Task to complete
A complete answer lists every line of the entries below where the string "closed" appears.

Dataset extract
Start of Block
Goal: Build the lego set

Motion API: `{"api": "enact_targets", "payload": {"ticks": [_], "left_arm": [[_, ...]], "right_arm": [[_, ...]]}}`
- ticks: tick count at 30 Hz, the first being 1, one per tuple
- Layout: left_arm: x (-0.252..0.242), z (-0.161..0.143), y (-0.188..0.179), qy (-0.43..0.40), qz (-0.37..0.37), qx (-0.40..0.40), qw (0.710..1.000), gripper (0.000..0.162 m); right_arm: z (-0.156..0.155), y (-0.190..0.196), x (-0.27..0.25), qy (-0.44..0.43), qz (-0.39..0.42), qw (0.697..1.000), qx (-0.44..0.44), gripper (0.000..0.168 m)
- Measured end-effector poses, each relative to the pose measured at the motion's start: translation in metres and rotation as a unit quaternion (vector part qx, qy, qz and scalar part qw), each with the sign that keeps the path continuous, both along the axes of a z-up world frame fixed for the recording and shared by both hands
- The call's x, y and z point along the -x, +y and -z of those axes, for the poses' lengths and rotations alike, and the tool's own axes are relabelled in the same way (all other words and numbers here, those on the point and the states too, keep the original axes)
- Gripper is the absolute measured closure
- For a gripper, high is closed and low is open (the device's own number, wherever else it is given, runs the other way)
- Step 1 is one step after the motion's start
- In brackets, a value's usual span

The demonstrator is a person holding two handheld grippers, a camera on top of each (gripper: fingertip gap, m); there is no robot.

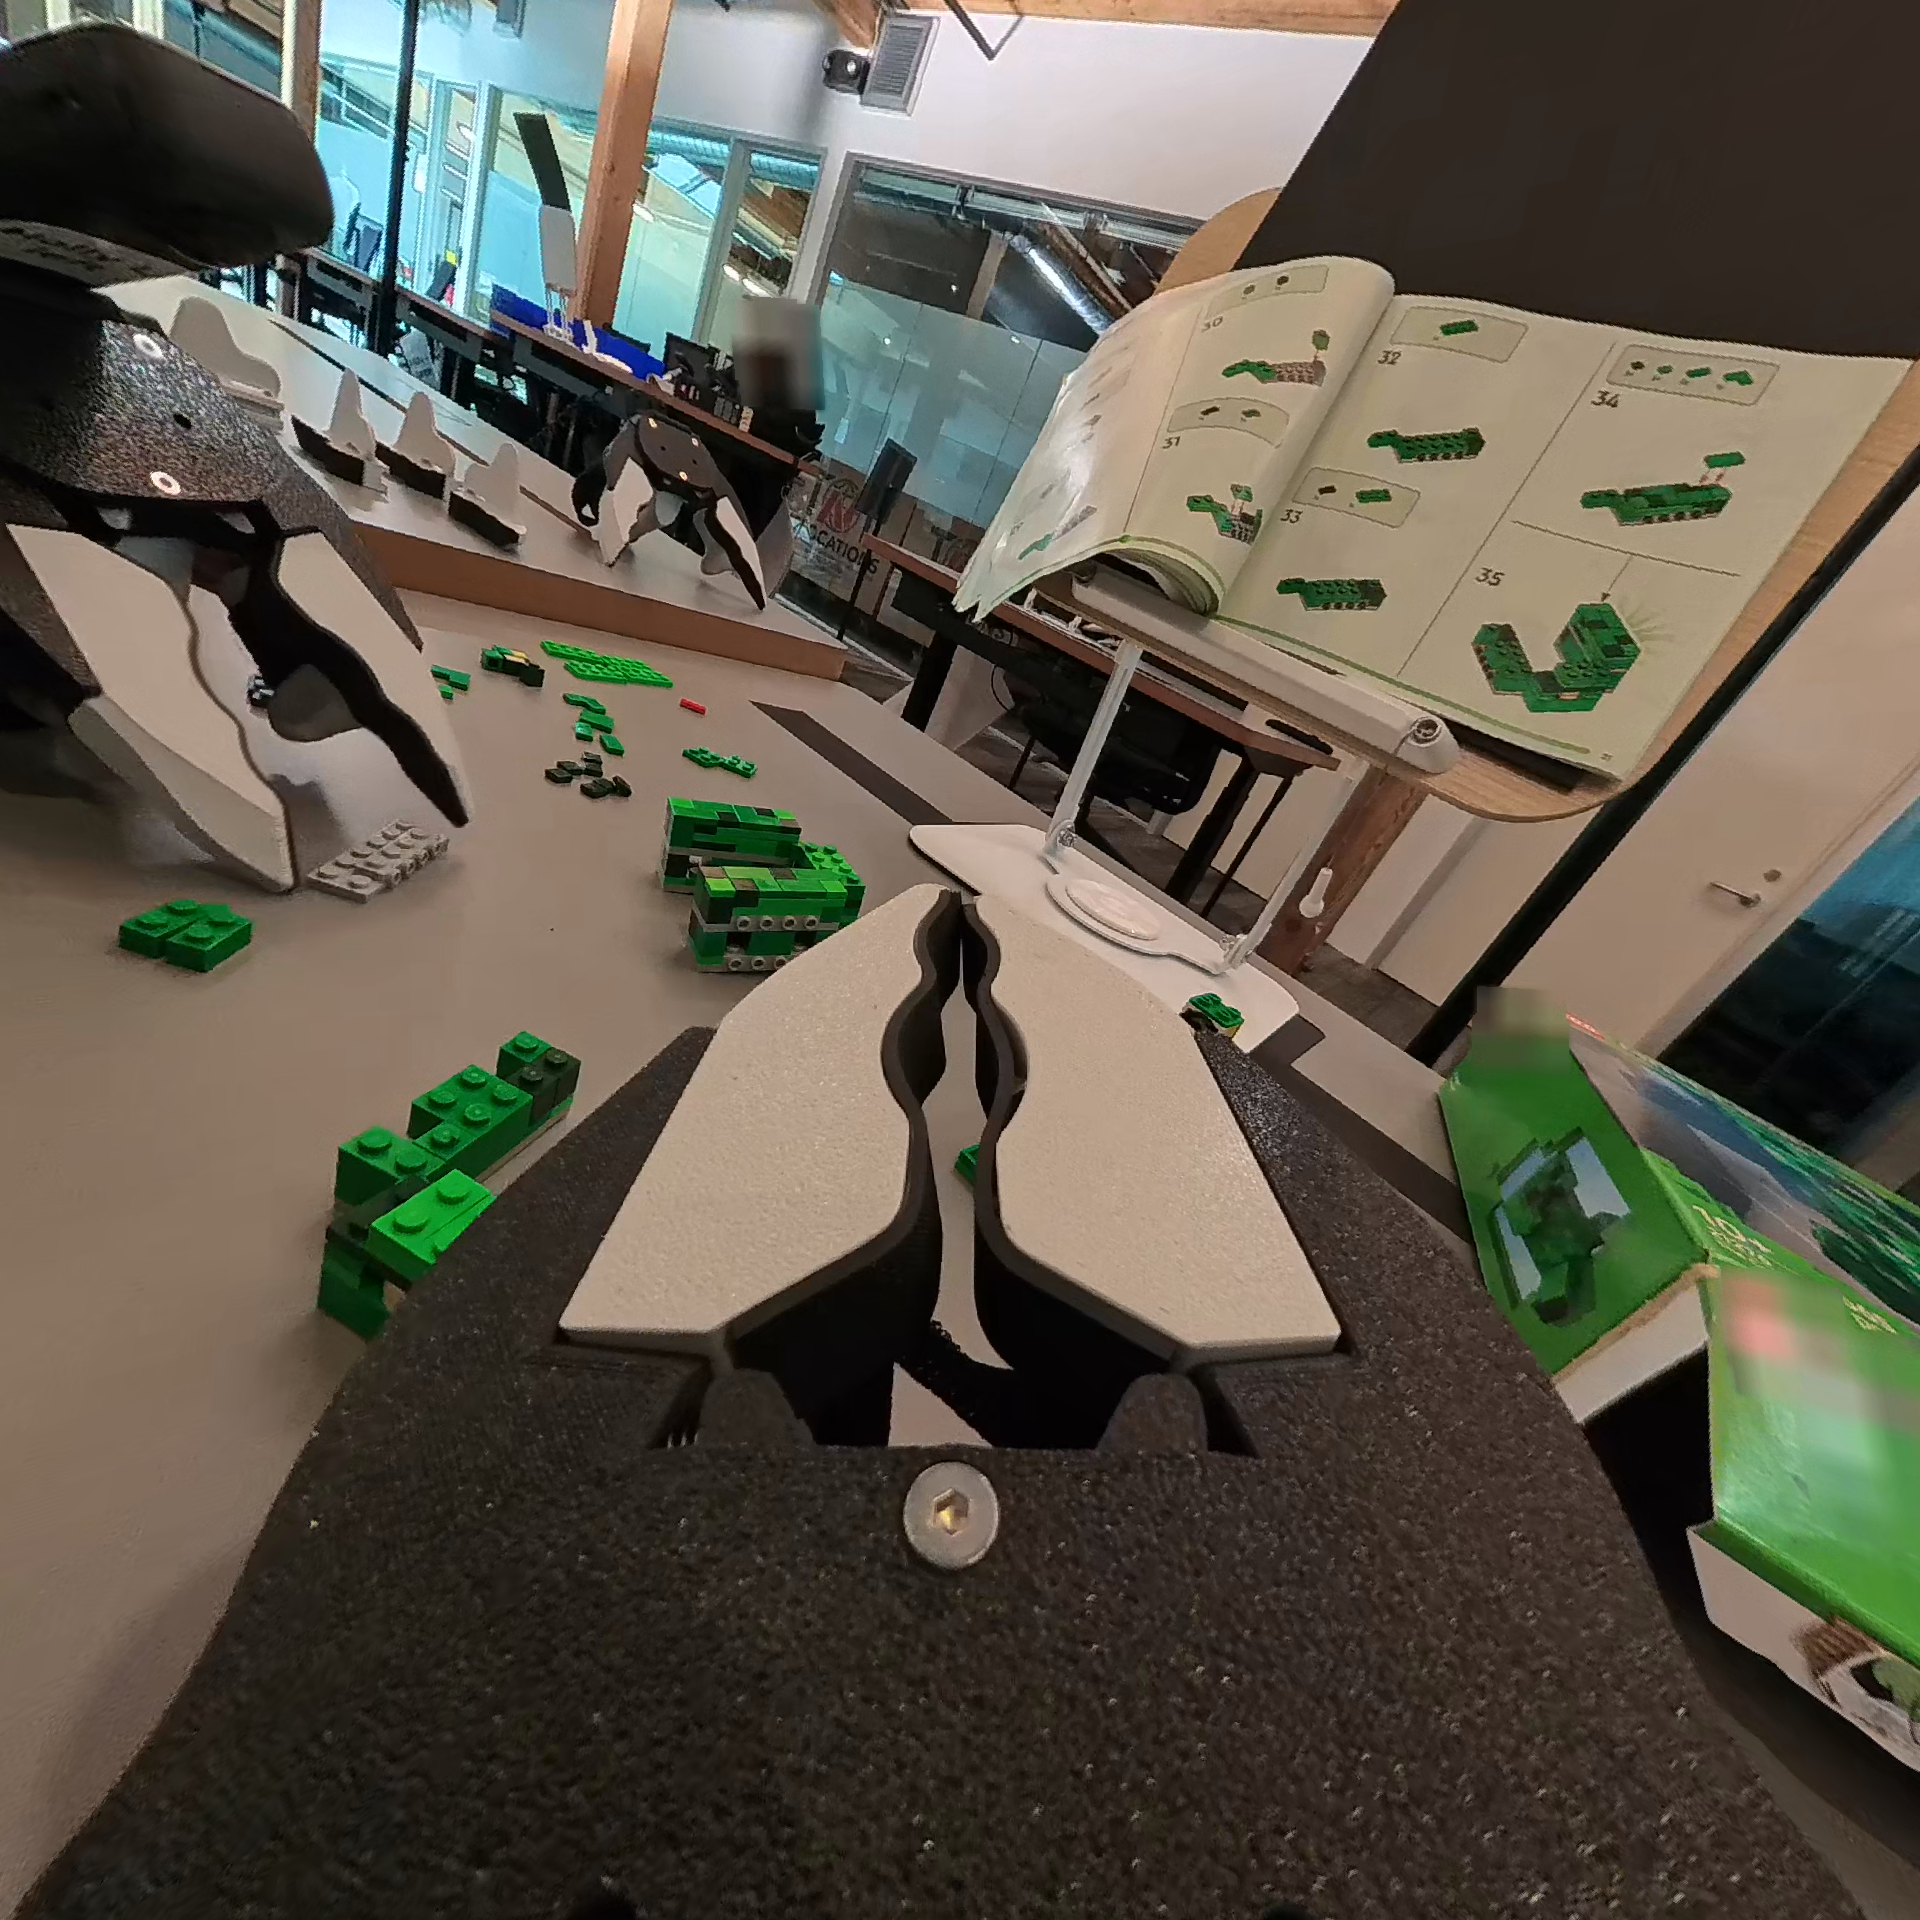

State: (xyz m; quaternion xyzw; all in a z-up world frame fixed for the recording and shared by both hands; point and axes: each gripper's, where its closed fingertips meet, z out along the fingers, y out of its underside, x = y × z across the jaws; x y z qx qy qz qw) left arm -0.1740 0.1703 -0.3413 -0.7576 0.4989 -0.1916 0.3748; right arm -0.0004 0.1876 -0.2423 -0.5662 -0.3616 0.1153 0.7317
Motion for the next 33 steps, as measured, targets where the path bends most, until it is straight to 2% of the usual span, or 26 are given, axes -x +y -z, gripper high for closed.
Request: {"api": "enact_targets", "payload": {"ticks": [14, 17, 21, 31, 33], "left_arm": [[0.015, -0.009, 0.006, -0.008, -0.018, -0.018, 1.0, 0.094], [0.022, -0.012, 0.012, -0.012, -0.041, -0.034, 0.998, 0.103], [0.025, -0.014, 0.018, -0.01, -0.056, -0.053, 0.997, 0.105], [0.036, -0.007, 0.034, 0.051, -0.106, -0.098, 0.988, 0.115], [0.035, -0.009, 0.041, 0.062, -0.127, -0.123, 0.982, 0.123]], "right_arm": [[0.001, 0.0, 0.002, -0.006, -0.001, 1.0, -0.003, 0.168], [0.001, 0.0, 0.002, -0.006, -0.002, 1.0, -0.003, 0.168], [0.001, 0.0, 0.002, -0.006, -0.002, 1.0, -0.003, 0.168], [0.001, 0.0, 0.003, -0.009, -0.003, 1.0, -0.004, 0.168], [0.002, -0.001, 0.003, -0.01, -0.003, 1.0, -0.004, 0.168]]}}
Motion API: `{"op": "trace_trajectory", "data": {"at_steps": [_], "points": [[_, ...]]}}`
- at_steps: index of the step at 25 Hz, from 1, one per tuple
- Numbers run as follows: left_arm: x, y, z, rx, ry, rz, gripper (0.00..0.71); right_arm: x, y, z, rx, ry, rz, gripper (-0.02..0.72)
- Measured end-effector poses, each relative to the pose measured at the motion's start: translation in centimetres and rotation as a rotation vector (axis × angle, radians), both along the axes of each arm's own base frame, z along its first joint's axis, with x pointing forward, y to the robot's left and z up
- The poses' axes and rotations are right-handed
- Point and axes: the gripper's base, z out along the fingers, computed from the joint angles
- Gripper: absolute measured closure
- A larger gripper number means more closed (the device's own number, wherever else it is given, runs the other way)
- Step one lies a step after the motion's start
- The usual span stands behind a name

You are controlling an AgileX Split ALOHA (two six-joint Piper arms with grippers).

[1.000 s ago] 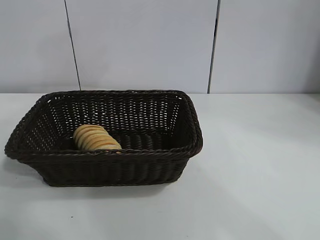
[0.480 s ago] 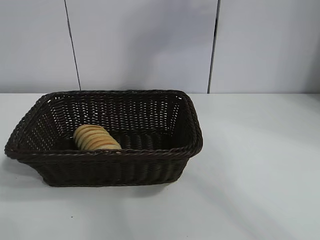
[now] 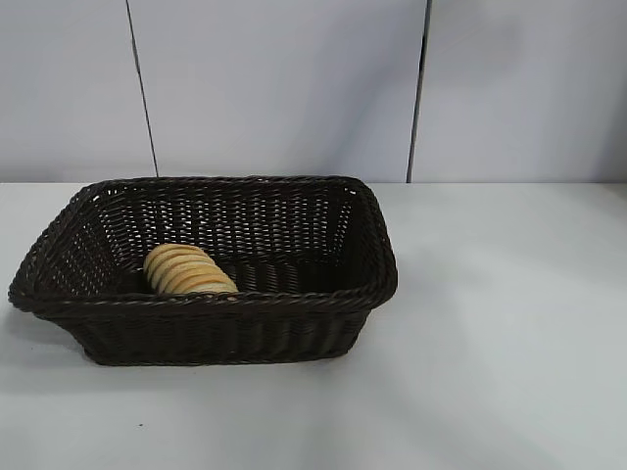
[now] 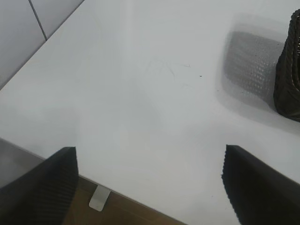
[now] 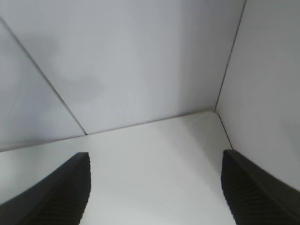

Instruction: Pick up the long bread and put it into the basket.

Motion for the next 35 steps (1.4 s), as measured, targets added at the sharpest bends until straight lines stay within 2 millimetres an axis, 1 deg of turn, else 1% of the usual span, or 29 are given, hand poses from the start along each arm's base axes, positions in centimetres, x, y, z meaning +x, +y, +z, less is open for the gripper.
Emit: {"op": "trace_trajectory", "data": {"at_steps": [1, 3, 5, 6, 7, 10, 11, 13, 17, 20, 24, 27, 30, 33, 35], "points": [[0.0, 0.0, 0.0, 0.002, 0.001, -0.007, 0.105, -2.1, 0.4, 0.3, -0.004, -0.041, 0.004, 0.168], [0.0, 0.1, 0.0, 0.003, 0.000, -0.010, 0.105, -6.9, 1.2, 0.5, -0.013, -0.128, 0.013, 0.168], [0.0, 0.2, 0.0, 0.000, -0.001, 0.000, 0.105, -10.9, 1.8, -0.1, -0.020, -0.187, 0.017, 0.168], [-0.1, 0.2, 0.0, -0.002, -0.001, 0.007, 0.105, -13.1, 2.1, -0.7, -0.025, -0.216, 0.018, 0.168], [-0.1, 0.3, 0.0, -0.001, -0.002, 0.010, 0.105, -14.7, 2.4, -1.6, -0.018, -0.231, 0.018, 0.168], [-0.1, 0.5, 0.0, 0.007, -0.001, 0.007, 0.105, -17.7, 3.0, -5.0, 0.023, -0.231, 0.029, 0.168], [-0.1, 0.6, 0.0, 0.014, 0.000, 0.010, 0.105, -18.0, 3.1, -6.4, 0.040, -0.211, 0.039, 0.168], [-0.2, 0.8, 0.0, 0.028, 0.003, 0.021, 0.105, -19.1, 3.3, -9.2, 0.062, -0.189, 0.092, 0.168], [-0.2, 1.0, 0.1, 0.043, 0.005, 0.033, 0.105, -20.0, 3.1, -15.3, 0.049, -0.120, 0.149, 0.168], [-0.2, 1.0, 0.1, 0.045, 0.006, 0.035, 0.105, -19.8, 2.9, -19.2, -0.004, -0.063, 0.146, 0.168], [-0.2, 1.0, 0.1, 0.047, 0.006, 0.037, 0.105, -17.3, 2.5, -23.5, 0.026, 0.070, 0.124, 0.168], [-0.2, 1.0, 0.1, 0.048, 0.006, 0.037, 0.105, -14.7, 2.5, -26.9, 0.079, 0.190, 0.128, 0.168], [-0.2, 1.1, 0.1, 0.050, 0.007, 0.039, 0.105, -12.9, 2.4, -29.6, 0.103, 0.283, 0.127, 0.168], [-0.2, 1.1, 0.1, 0.048, 0.006, 0.041, 0.105, -11.9, 2.3, -31.3, 0.110, 0.333, 0.125, 0.168], [-0.2, 1.1, 0.1, 0.048, 0.006, 0.041, 0.105, -11.4, 2.3, -32.1, 0.113, 0.353, 0.124, 0.168]]}}
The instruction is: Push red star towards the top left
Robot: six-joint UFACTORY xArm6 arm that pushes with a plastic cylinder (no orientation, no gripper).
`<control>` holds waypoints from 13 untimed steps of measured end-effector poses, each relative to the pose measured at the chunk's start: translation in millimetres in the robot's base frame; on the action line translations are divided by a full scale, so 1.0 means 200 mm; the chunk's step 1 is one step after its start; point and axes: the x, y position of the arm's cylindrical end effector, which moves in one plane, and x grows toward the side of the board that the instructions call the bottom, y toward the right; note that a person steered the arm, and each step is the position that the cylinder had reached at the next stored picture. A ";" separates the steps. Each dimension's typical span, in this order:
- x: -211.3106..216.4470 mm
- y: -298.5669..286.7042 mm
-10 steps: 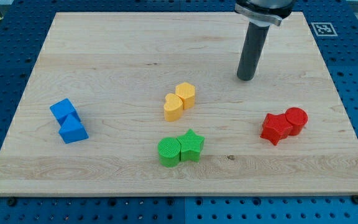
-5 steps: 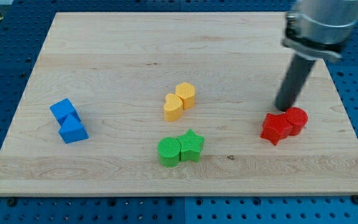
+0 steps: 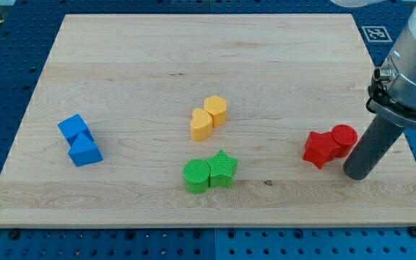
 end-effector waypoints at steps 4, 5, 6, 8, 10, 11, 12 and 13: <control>-0.21 -0.15; -0.29 -0.28; -0.29 -0.48; -0.40 -0.66; -0.78 -0.75; -0.76 -0.92; -0.69 -1.12; -0.65 -1.38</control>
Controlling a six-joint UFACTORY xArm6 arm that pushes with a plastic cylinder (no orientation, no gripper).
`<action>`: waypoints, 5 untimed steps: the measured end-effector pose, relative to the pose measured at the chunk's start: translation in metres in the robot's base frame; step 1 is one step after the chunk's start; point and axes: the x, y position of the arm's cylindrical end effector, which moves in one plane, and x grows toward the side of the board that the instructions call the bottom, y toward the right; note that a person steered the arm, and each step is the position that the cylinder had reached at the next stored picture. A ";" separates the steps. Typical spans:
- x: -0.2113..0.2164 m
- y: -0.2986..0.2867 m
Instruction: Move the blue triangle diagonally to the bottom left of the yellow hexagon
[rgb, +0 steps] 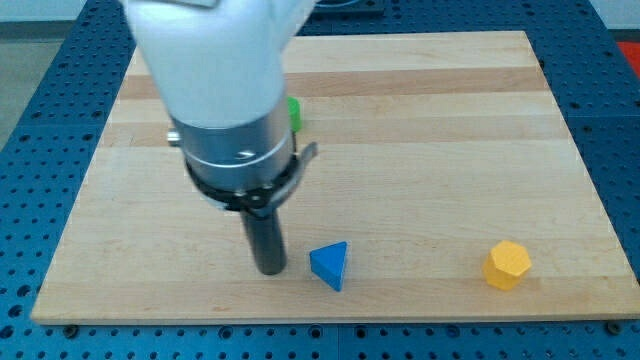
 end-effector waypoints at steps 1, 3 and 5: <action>0.000 0.057; -0.001 0.065; 0.011 0.075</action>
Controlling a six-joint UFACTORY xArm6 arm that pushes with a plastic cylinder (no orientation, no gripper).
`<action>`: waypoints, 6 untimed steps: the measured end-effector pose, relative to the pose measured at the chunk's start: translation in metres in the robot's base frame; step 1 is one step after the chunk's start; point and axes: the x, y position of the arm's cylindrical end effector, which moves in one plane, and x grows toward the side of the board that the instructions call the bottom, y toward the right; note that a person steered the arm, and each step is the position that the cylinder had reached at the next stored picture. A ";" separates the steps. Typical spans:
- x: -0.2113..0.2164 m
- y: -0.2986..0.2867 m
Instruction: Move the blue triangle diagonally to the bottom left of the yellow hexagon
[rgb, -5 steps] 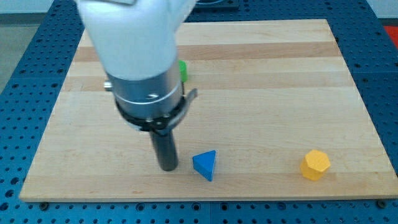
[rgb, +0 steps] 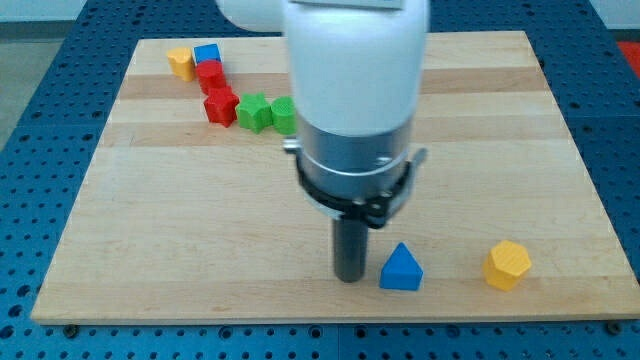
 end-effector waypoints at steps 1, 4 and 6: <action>0.005 0.040; 0.005 0.105; -0.004 0.037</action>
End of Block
Task solution
- For a gripper, high is closed and low is open (the device's own number, wherever else it is given, runs the other way)
State: (xyz m; quaternion xyzw; all in a z-up world frame fixed for the recording and shared by both hands; point and axes: each gripper's, where its closed fingertips meet, z out along the fingers, y out of its underside, x = y × z across the jaws; x y z qx qy qz qw) left arm -0.1740 0.1703 -0.3413 -0.7576 0.4989 -0.1916 0.3748; right arm -0.0004 0.1876 -0.2423 -0.5662 -0.3616 0.1153 0.7317
Motion for the next 33 steps, as measured, targets where the path bends most, until it is straight to 2% of the usual span, or 26 are given, axes -x +y -z, gripper high for closed.
- A larger gripper number means more closed (the device's own number, wherever else it is given, runs the other way)

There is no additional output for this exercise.